> ACTIVITY: From the material below, return exactly the lines starting at the one that holds "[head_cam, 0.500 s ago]" and ending at the one that holds "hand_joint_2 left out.". Pictures stay out of the answer.

> INFORMATION SHOWN:
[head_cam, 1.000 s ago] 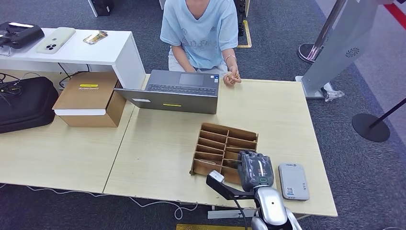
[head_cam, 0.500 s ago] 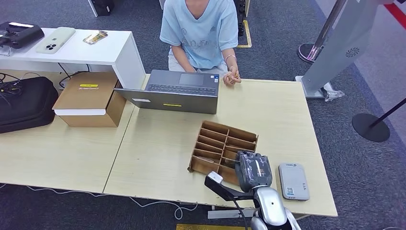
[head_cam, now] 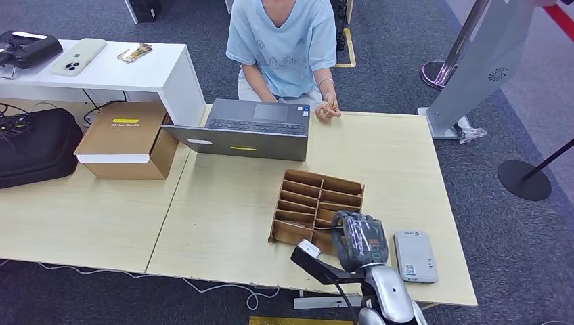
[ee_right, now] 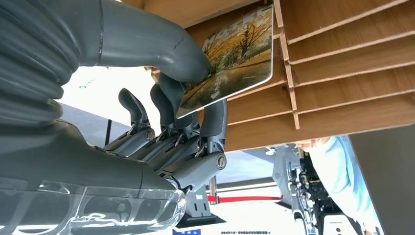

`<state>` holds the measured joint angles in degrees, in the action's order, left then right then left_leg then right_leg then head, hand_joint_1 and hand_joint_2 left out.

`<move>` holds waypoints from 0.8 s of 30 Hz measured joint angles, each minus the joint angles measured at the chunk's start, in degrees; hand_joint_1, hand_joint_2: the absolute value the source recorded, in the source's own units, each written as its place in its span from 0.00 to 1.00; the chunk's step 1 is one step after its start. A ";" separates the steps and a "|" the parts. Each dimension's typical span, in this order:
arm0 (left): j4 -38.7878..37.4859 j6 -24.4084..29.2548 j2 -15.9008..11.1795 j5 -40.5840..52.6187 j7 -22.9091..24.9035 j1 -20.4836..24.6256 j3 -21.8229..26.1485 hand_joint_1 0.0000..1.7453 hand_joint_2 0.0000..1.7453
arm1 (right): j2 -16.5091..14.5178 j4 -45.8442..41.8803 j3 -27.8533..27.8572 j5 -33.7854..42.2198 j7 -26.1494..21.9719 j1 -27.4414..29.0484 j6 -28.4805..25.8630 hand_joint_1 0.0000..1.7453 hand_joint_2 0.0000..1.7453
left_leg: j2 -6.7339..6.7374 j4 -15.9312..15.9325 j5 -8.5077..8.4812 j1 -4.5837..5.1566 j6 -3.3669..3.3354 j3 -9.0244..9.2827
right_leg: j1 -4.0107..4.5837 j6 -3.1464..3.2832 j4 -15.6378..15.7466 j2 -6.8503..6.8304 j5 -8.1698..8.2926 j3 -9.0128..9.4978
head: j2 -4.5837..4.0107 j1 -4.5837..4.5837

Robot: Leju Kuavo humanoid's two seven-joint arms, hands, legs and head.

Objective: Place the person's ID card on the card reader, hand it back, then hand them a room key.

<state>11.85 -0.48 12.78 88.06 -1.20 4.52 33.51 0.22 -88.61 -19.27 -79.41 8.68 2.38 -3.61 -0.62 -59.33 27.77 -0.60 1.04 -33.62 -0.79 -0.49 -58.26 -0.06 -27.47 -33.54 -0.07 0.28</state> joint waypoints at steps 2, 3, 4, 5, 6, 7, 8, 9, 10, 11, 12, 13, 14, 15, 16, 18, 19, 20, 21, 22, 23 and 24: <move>0.00 0.00 0.01 0.00 0.00 0.00 -0.18 0.00 0.00 | 0.00 -0.74 0.18 0.44 -0.25 0.40 0.01 0.90 1.00 | 0.00 0.00 0.00 0.00 0.00 0.00 | 0.00 0.00 0.00 0.00 0.00 0.00 | 0.00 0.00; 0.00 0.00 0.02 0.01 0.00 -0.01 -0.25 0.00 0.00 | 0.00 -1.09 0.25 0.65 -0.41 0.58 -0.01 0.92 1.00 | 0.00 0.00 0.00 0.00 0.00 0.00 | 0.00 0.00 0.00 0.00 0.00 0.00 | 0.00 0.00; 0.00 0.00 0.02 0.01 0.00 -0.01 -0.30 0.00 0.00 | -0.01 -1.48 0.34 0.78 -0.63 0.75 -0.05 0.94 1.00 | 0.00 0.00 0.00 0.00 0.00 0.00 | 0.00 0.00 0.00 0.00 0.00 0.00 | 0.00 0.00; 0.00 0.00 0.03 0.02 0.00 -0.01 -0.31 0.00 0.00 | -0.02 -1.88 0.43 0.86 -0.86 0.92 -0.16 0.95 1.00 | 0.00 0.00 0.00 0.00 0.00 0.00 | 0.00 0.00 0.00 0.00 0.00 0.00 | 0.00 -0.01; 0.00 0.00 0.03 0.02 0.00 -0.01 -0.33 0.00 0.00 | -0.03 -2.35 0.55 1.00 -1.15 1.05 -0.37 0.97 1.00 | 0.00 0.00 0.00 0.00 0.00 0.00 | 0.00 0.00 0.00 0.00 0.00 0.00 | 0.00 -0.01; 0.00 0.00 0.04 0.02 0.00 -0.01 -0.36 0.00 0.00 | -0.04 -2.85 0.67 1.19 -1.48 1.16 -0.64 0.98 1.00 | 0.00 0.00 0.00 0.00 0.00 0.00 | 0.00 0.00 0.00 0.00 0.00 0.00 | 0.00 -0.01; 0.00 0.00 0.04 0.02 0.00 -0.01 -0.38 0.00 0.00 | -0.04 -3.36 0.79 1.42 -1.82 1.22 -1.00 0.99 1.00 | 0.00 0.00 0.00 0.00 0.00 0.00 | 0.00 0.00 0.00 0.00 0.00 0.00 | 0.00 -0.01; 0.00 0.00 0.05 0.02 0.00 0.00 -0.40 0.00 0.00 | -0.04 -3.90 0.91 1.64 -2.20 1.25 -1.40 0.99 1.00 | 0.00 0.00 0.00 0.00 0.00 0.00 | 0.00 0.00 0.00 0.00 0.00 0.00 | 0.00 0.00; 0.00 0.00 0.05 0.03 0.00 -0.01 -0.44 0.00 0.00 | -0.04 -4.50 1.02 1.85 -2.66 1.27 -1.85 1.00 1.00 | 0.00 0.00 0.00 0.00 0.00 0.00 | 0.00 0.00 0.00 0.00 0.00 0.00 | 0.00 0.00; 0.00 -0.01 0.05 0.03 0.00 -0.01 -0.48 0.00 0.00 | -0.04 -5.20 1.13 2.14 -3.21 1.26 -2.40 1.00 1.00 | 0.00 0.00 0.00 0.00 0.00 0.00 | 0.00 0.00 0.00 0.00 0.00 0.00 | 0.00 0.00; 0.00 -0.03 0.05 0.04 0.00 0.00 -0.55 0.00 0.00 | -0.04 -5.96 1.24 2.38 -3.81 1.22 -2.98 1.00 1.00 | 0.00 0.00 0.00 0.00 0.00 0.00 | 0.00 0.00 0.00 0.00 0.00 0.00 | 0.00 0.00; 0.00 -0.05 0.05 0.04 0.00 0.00 -0.63 0.00 0.00 | -0.04 -6.76 1.33 2.64 -4.47 1.13 -3.61 1.00 1.00 | 0.00 0.00 0.00 0.00 0.00 0.00 | 0.00 0.00 0.00 0.00 0.00 0.00 | 0.00 0.00; 0.00 -0.08 0.05 0.04 0.00 0.00 -0.72 0.00 0.00 | -0.04 -7.54 1.41 2.91 -5.14 0.96 -4.29 1.00 1.00 | 0.00 0.00 0.00 0.00 0.00 0.00 | 0.00 0.00 0.00 0.00 0.00 0.00 | 0.00 0.00; 0.00 -0.09 0.05 0.04 -0.01 0.00 -0.81 0.00 0.00 | -0.04 -8.21 1.48 3.11 -5.74 0.71 -4.90 1.00 1.00 | 0.00 0.00 0.00 0.00 0.00 0.00 | 0.00 0.00 0.00 0.00 0.00 0.00 | 0.00 0.00; 0.00 -0.11 0.05 0.04 -0.01 0.01 -0.89 0.00 0.00 | -0.04 -8.81 1.52 3.42 -6.41 0.34 -5.51 1.00 1.00 | 0.01 0.00 0.00 0.00 0.00 0.00 | 0.00 0.00 0.00 0.00 0.00 0.00 | 0.00 0.00; 0.00 -0.15 0.05 0.05 -0.06 0.02 -1.14 0.00 0.00 | -0.04 -9.73 1.55 4.31 -7.80 -0.79 -6.78 1.00 1.00 | 0.01 0.00 0.00 0.00 0.00 0.00 | 0.00 0.00 0.00 0.01 0.01 0.01 | 0.00 0.00; 0.00 -0.18 0.05 0.05 -0.10 0.03 -1.29 0.00 0.00 | -0.04 -10.05 1.55 4.81 -8.48 -1.54 -7.42 1.00 1.00 | 0.01 0.00 -0.01 0.00 0.00 0.00 | 0.00 0.00 0.00 0.01 0.01 0.01 | 0.00 0.00; 0.00 -0.20 0.05 0.05 -0.14 0.04 -1.46 0.00 0.00 | -0.03 -10.26 1.55 5.35 -9.13 -2.40 -8.08 1.00 1.00 | 0.01 0.00 -0.01 0.00 0.00 0.00 | 0.00 0.00 -0.01 0.01 0.01 0.01 | 0.00 0.00; 0.00 -0.25 0.05 0.04 -0.16 0.05 -1.62 0.00 0.00 | -0.02 -10.37 1.52 5.87 -9.67 -3.34 -8.68 1.00 1.00 | 0.01 0.00 -0.01 0.00 0.00 0.01 | 0.00 -0.01 -0.01 0.01 0.02 0.01 | 0.00 0.00; 0.00 -0.29 0.05 0.04 -0.18 0.07 -1.77 0.00 0.00 | 0.01 -10.43 1.46 6.34 -10.15 -4.42 -9.20 1.00 1.00 | 0.01 0.00 -0.02 0.00 -0.01 0.01 | 0.00 -0.01 -0.01 0.01 0.03 0.01 | 0.00 0.00; 0.00 -0.35 0.05 0.05 -0.19 0.09 -1.92 0.00 0.00 | 0.03 -10.44 1.35 6.72 -10.58 -5.60 -9.59 1.00 1.00 | 0.02 0.00 -0.02 0.00 -0.01 0.01 | 0.00 -0.01 -0.01 0.01 0.03 0.01 | 0.00 0.00; 0.00 -0.42 0.05 0.05 -0.19 0.12 -2.05 0.00 0.00 | 0.05 -10.43 1.17 6.96 -10.91 -6.93 -9.80 1.00 1.00 | 0.02 0.00 -0.03 0.00 -0.02 0.01 | 0.00 -0.01 -0.01 0.02 0.04 0.02 | 0.00 0.00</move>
<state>11.85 -0.90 12.83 88.12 -1.39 4.64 31.46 0.27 -99.04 -18.10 -72.45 -2.23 -4.55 -13.41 -0.60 -59.33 27.73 -0.60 1.02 -33.62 -0.80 -0.50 -58.27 -0.05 -27.42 -33.52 -0.07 0.28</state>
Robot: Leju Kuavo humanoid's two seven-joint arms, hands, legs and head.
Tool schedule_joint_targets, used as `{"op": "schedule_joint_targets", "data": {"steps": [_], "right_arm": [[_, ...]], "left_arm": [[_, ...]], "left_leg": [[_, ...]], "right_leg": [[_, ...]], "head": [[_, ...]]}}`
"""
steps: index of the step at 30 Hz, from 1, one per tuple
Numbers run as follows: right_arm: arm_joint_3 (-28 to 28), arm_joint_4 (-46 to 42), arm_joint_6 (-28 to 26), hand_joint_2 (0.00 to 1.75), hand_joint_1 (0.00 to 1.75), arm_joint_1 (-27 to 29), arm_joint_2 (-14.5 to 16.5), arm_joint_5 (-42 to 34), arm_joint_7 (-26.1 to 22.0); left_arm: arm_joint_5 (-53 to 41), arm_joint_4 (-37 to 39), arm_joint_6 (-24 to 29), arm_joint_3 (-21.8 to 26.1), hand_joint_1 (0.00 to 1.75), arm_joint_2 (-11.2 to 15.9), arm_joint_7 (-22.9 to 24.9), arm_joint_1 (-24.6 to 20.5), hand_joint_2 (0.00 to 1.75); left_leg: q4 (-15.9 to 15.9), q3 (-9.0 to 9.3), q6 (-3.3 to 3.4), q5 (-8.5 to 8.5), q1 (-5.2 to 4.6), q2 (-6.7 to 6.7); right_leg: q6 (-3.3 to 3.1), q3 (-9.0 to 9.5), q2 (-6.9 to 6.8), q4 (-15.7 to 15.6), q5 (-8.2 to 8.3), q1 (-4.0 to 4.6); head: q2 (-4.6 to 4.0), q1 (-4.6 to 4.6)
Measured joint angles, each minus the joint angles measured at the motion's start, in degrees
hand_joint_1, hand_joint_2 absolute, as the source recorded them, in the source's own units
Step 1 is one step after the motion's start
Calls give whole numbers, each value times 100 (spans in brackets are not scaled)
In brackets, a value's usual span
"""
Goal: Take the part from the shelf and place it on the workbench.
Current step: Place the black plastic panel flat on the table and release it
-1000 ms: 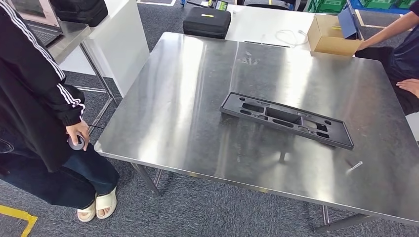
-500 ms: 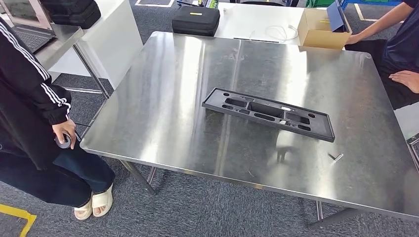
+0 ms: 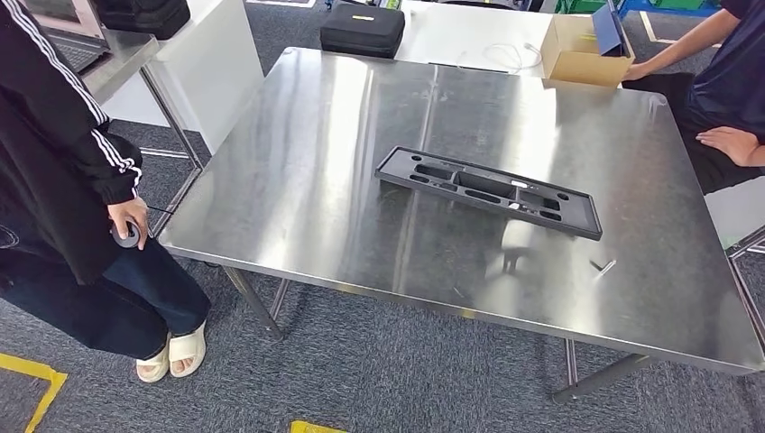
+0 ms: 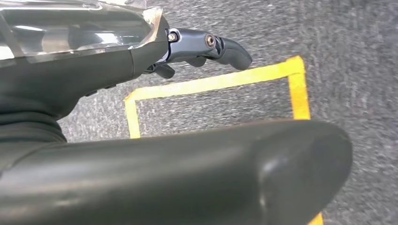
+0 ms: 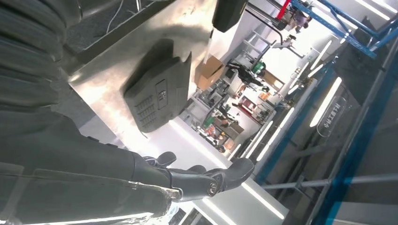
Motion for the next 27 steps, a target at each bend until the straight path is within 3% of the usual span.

> YOUR RESPONSE:
[head_cam, 0.500 s ago] 
[head_cam, now] 
[ee_right, now] 

`<state>` holds the measured joint angles in degrees, in the action's order, left then right then left_leg then right_leg then head, hand_joint_1 and hand_joint_2 left out.

Nothing more is needed to finish the exercise.